Content starts

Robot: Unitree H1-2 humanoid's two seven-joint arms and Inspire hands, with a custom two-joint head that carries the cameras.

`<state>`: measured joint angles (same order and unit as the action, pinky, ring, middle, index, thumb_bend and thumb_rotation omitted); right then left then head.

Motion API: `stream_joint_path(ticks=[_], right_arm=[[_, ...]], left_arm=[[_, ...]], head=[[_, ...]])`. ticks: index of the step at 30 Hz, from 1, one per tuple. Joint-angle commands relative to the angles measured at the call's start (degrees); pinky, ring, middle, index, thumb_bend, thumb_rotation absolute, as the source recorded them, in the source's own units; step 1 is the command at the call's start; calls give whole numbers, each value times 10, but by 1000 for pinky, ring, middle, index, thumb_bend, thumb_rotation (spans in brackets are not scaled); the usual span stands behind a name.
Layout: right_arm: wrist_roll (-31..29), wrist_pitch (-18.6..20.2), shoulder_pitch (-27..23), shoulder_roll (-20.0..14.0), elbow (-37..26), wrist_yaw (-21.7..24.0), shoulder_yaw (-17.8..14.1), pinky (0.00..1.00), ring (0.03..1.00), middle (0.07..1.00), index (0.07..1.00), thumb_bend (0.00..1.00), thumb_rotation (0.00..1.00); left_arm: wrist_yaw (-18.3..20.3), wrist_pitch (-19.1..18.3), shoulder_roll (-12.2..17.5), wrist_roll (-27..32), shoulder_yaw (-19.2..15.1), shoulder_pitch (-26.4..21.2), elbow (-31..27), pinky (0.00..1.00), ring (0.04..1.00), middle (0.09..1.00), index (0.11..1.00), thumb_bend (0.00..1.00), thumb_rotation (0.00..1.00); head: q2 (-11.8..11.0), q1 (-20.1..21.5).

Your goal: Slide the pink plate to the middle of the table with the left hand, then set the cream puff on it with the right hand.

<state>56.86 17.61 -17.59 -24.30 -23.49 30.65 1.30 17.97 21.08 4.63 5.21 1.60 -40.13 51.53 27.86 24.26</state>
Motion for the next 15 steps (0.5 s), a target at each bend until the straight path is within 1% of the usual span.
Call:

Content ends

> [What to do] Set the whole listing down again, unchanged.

> [Task response]
Robot: Unitree H1-2 humanoid's two seven-joint arms and Inspire hands, with a custom two-joint head that carries the cameras.

`<state>`: measured joint angles (same order and unit as the action, pinky, ring, middle, index, thumb_bend and thumb_rotation omitted); right then left then head.

Motion API: `stream_joint_path(ticks=[_], right_arm=[[_, ...]], left_arm=[[_, ...]], head=[[_, ...]])`. ticks: index of the step at 30 Hz, from 1, one per tuple. Joint-angle commands relative to the angles measured at the call's start (degrees); pinky, ring, middle, index, thumb_bend, thumb_rotation absolute, as the source recorded them, in the source's own units; step 1 is the command at the call's start; calls give whole numbers, each value times 10, but by 1000 for pinky, ring, middle, index, thumb_bend, thumb_rotation (spans in brackets are not scaled); the usual span stands behind a name.
Layout: right_arm: wrist_roll (-31..29), wrist_pitch (-18.6..20.2), shoulder_pitch (-27..23), shoulder_roll (-20.0..14.0), elbow (-37..26), wrist_yaw (-21.7..24.0), shoulder_yaw (-17.8..14.1), pinky (0.00..1.00), ring (0.03..1.00), middle (0.07..1.00), index (0.07..1.00), thumb_bend (0.00..1.00), thumb_rotation (0.00..1.00); left_arm: wrist_yaw (-18.3..20.3), wrist_pitch (-19.1..18.3), shoulder_roll (-12.2..17.5), wrist_roll (-27..32), shoulder_yaw (-19.2..15.1), shoulder_pitch (-26.4..21.2), elbow (-31..27), pinky (0.00..1.00), ring (0.04..1.00), middle (0.09..1.00), index (0.11..1.00), thumb_bend (0.00..1.00), thumb_rotation (0.00..1.00); head: q2 (-11.8..11.0), q1 (-20.1..21.5).

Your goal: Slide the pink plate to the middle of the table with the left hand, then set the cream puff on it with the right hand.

<state>56.86 17.61 -17.59 -24.30 -23.49 30.65 1.30 17.97 21.08 4.63 5.21 1.60 -40.13 51.53 27.86 24.26</state>
Motion for the next 15 steps (0.5 s), a target at each bend until the straight path is within 1% of the usual span.
Call:

The submitted response is complete.